A 2024 paper published in a nursing policy journal laid out the stakes plainly: the exclusion “prevents societal recognition of nursing as a science and limits attraction of clinicians and nurse scientists born outside of the United States.” The authors argued that STEM designation would provide international nursing scientists the same opportunities to establish themselves in the U.S. workforce that other scientists already have.

The Push To Change the Classification

There is an active advocacy effort to get nursing science added to the DHS STEM Designated Degree Program List. The campaign focuses specifically on the doctoral-level nursing science code (51.3808), arguing that its research orientation makes it functionally indistinguishable from other STEM-designated medical science programs.

Nursing organizations, including the American Nurses Association and the American Association of Colleges of Nursing, have been part of broader conversations about expanding visa pathways for nursing professionals. Congressional discussions about H-1B visa expansion have touched on nursing, though no legislative change has been enacted. Advocates have encouraged direct outreach to the Student and Exchange Visitor Program (SEVP), which administers the STEM list, requesting that nursing science be added.

The policy goals extend beyond immigration. Proponents argue that STEM designation would open doors to additional federal research funding, improve public perception of nursing as a scientific discipline, increase diversity among doctoral nursing students, and help address the ongoing shortage of nursing faculty at universities.

Scholarships and Funding: A Mixed Picture

Whether nursing students can access STEM-specific financial aid depends entirely on how a particular scholarship defines its eligibility.

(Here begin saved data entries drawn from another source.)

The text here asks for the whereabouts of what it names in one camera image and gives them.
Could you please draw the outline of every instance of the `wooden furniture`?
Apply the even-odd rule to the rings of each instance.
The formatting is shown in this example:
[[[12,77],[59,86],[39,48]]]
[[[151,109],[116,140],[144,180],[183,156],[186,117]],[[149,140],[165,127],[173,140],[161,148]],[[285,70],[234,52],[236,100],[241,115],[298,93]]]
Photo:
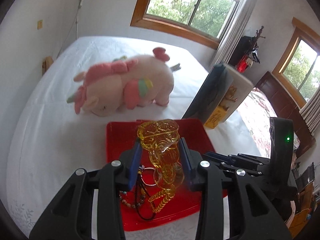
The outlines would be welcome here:
[[[53,64],[53,59],[51,56],[45,57],[44,61],[42,62],[42,75],[47,72],[49,67]]]
[[[294,216],[294,219],[289,227],[292,238],[294,238],[308,223],[307,215],[309,214],[308,209],[302,210],[300,213]]]
[[[300,140],[300,146],[296,151],[299,158],[314,145],[316,140],[300,115],[298,105],[270,72],[265,73],[256,87],[266,95],[278,117],[293,120],[294,132]]]
[[[306,186],[304,191],[302,191],[299,195],[299,206],[301,212],[296,214],[293,218],[293,221],[289,227],[289,231],[294,238],[300,231],[304,228],[304,226],[308,223],[307,215],[310,212],[311,201],[313,193],[313,183],[310,183]]]

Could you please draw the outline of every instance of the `white wall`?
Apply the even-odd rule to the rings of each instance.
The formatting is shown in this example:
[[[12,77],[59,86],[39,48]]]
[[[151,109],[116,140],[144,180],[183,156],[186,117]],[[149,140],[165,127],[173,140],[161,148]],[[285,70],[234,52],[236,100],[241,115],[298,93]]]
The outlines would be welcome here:
[[[62,0],[16,0],[0,25],[0,198],[14,129],[42,76],[42,60],[56,51]],[[37,30],[37,21],[43,28]]]
[[[66,0],[64,12],[64,37],[75,17],[78,1]],[[106,35],[138,38],[162,42],[187,49],[204,67],[209,66],[214,50],[181,37],[167,33],[130,27],[137,0],[84,0],[79,17],[79,36]],[[66,46],[74,41],[73,28]]]
[[[259,39],[258,57],[261,64],[254,63],[244,75],[256,84],[266,71],[273,71],[292,37],[292,18],[304,22],[320,34],[320,22],[306,0],[258,0],[247,24],[245,35],[254,36],[263,25]]]

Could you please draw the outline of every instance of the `tree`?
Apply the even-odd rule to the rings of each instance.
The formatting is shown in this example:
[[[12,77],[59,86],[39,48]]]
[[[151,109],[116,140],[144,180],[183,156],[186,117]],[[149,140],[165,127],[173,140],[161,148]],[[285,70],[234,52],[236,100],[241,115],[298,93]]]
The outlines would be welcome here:
[[[302,53],[301,47],[298,46],[292,60],[284,71],[284,75],[298,88],[308,74],[312,63],[313,62],[310,62],[306,55]],[[306,101],[316,92],[319,83],[320,71],[313,70],[300,89],[300,93]]]
[[[151,0],[148,14],[187,24],[198,0]],[[233,0],[201,0],[191,26],[217,37]]]

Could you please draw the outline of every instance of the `cable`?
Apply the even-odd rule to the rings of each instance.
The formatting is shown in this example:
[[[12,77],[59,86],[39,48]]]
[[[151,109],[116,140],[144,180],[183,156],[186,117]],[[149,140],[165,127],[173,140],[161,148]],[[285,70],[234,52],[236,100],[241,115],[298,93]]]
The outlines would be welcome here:
[[[144,187],[142,181],[141,181],[141,178],[138,176],[137,178],[137,182],[136,182],[136,188],[135,188],[135,192],[134,192],[134,205],[136,207],[136,211],[139,215],[139,217],[141,217],[143,220],[145,221],[151,221],[155,218],[156,214],[155,213],[152,213],[152,216],[150,218],[144,218],[141,214],[140,214],[140,211],[139,211],[139,207],[138,207],[138,201],[137,201],[137,198],[138,198],[138,187],[142,188],[144,190],[144,192],[147,194],[147,196],[150,198],[150,195],[149,193],[147,192],[146,188]]]
[[[57,55],[57,58],[59,57],[59,55],[60,55],[60,53],[61,53],[61,51],[62,51],[62,48],[63,48],[64,44],[66,43],[66,41],[67,41],[67,39],[68,39],[68,37],[69,37],[69,35],[70,35],[70,33],[71,33],[72,27],[73,27],[75,21],[77,20],[78,15],[79,15],[79,11],[80,11],[80,8],[78,7],[78,10],[77,10],[75,19],[74,19],[73,22],[72,22],[71,28],[70,28],[70,30],[69,30],[69,32],[68,32],[68,35],[66,36],[64,42],[63,42],[62,45],[61,45],[61,48],[60,48],[60,50],[59,50],[59,52],[58,52],[58,55]]]

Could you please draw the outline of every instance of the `pink mane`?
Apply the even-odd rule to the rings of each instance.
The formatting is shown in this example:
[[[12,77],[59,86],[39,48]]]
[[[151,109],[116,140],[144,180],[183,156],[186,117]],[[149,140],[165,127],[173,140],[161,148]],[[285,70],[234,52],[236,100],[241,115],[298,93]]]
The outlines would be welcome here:
[[[115,73],[128,72],[130,68],[137,63],[137,59],[131,59],[127,61],[118,60],[115,62],[98,63],[91,66],[85,74],[83,85],[81,85],[75,93],[74,103],[76,114],[80,113],[80,109],[86,101],[87,86],[105,76],[113,75]]]

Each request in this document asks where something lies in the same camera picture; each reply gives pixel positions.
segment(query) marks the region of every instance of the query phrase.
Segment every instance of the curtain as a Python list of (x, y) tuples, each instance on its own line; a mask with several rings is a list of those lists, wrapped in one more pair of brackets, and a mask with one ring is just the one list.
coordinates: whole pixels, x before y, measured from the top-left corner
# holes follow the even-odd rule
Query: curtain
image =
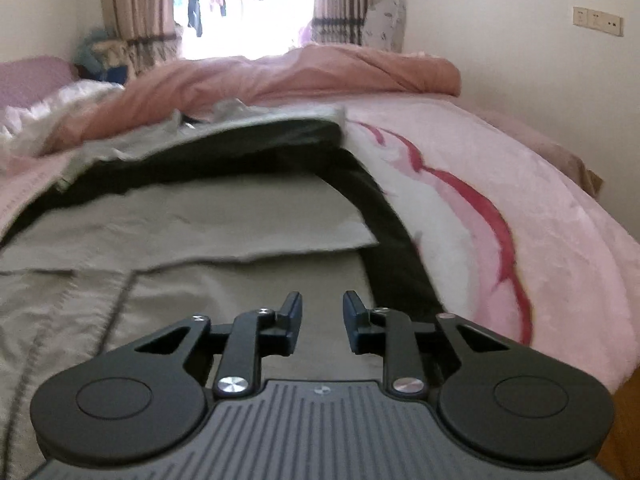
[(368, 3), (369, 0), (315, 0), (312, 40), (317, 43), (362, 44)]
[(102, 0), (104, 24), (126, 43), (130, 77), (180, 56), (174, 0)]

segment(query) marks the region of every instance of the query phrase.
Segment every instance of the purple pillow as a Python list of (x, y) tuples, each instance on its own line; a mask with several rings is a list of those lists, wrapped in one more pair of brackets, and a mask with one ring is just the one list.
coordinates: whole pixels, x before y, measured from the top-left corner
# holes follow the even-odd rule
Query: purple pillow
[(63, 59), (40, 56), (0, 63), (0, 111), (29, 108), (76, 80), (76, 69)]

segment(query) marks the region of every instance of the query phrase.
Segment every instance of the white patterned bag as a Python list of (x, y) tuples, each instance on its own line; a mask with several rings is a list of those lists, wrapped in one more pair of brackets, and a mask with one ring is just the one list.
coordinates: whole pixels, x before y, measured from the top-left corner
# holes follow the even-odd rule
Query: white patterned bag
[(383, 0), (369, 7), (362, 44), (379, 50), (401, 52), (406, 6), (400, 0)]

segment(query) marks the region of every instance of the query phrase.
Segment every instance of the silver screw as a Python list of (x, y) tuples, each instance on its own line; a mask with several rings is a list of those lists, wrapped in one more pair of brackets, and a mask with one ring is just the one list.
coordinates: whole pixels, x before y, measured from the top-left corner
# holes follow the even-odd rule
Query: silver screw
[(240, 394), (248, 387), (249, 383), (243, 377), (223, 377), (218, 381), (218, 389), (226, 394)]
[(394, 381), (394, 390), (401, 394), (416, 394), (424, 388), (424, 383), (415, 377), (401, 377)]
[(314, 393), (318, 395), (328, 395), (331, 393), (331, 388), (323, 384), (322, 386), (318, 386), (317, 388), (314, 388)]

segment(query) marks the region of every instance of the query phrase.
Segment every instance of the triangular cutout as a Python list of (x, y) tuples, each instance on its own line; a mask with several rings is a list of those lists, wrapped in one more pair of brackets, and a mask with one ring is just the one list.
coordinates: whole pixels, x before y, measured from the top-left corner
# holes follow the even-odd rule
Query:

Some programs use the strict DHS STEM list, which would exclude nursing. Others use broader definitions that encompass health sciences.

The VA’s Edith Nourse Rogers STEM Scholarship, for instance, explicitly includes “health care or a health-care-related field” among its approved fields of study. So nursing students using VA education benefits can qualify. Private STEM scholarships vary widely. Some restrict eligibility to engineering and computer science, while others include any science-heavy health program. You’ll need to check each scholarship’s specific criteria rather than assuming nursing is included or excluded.

What This Means for You

If you’re a U.S. citizen considering nursing school and wondering whether it “counts” as STEM for purposes of career prestige or academic rigor, the practical answer is that nursing draws heavily from STEM disciplines but isn’t formally categorized as one. Your coursework in biology, chemistry, and statistics is real science, and employers know it.

If you’re an international student, the classification matters significantly. Nursing degrees do not currently qualify for the STEM OPT extension, which limits your post-graduation work options in the United States. Some international students strategically pursue a STEM-designated degree (like medical informatics or public health with a biostatistics focus) alongside or before their nursing education to preserve OPT extension eligibility, though the employment must be directly related to the STEM degree.

If you’re applying for scholarships or grants labeled “STEM only,” read the fine print. The definition of STEM varies from one program to the next, and nursing sometimes qualifies under broader health-science umbrellas even when it doesn’t meet the narrowest federal definition.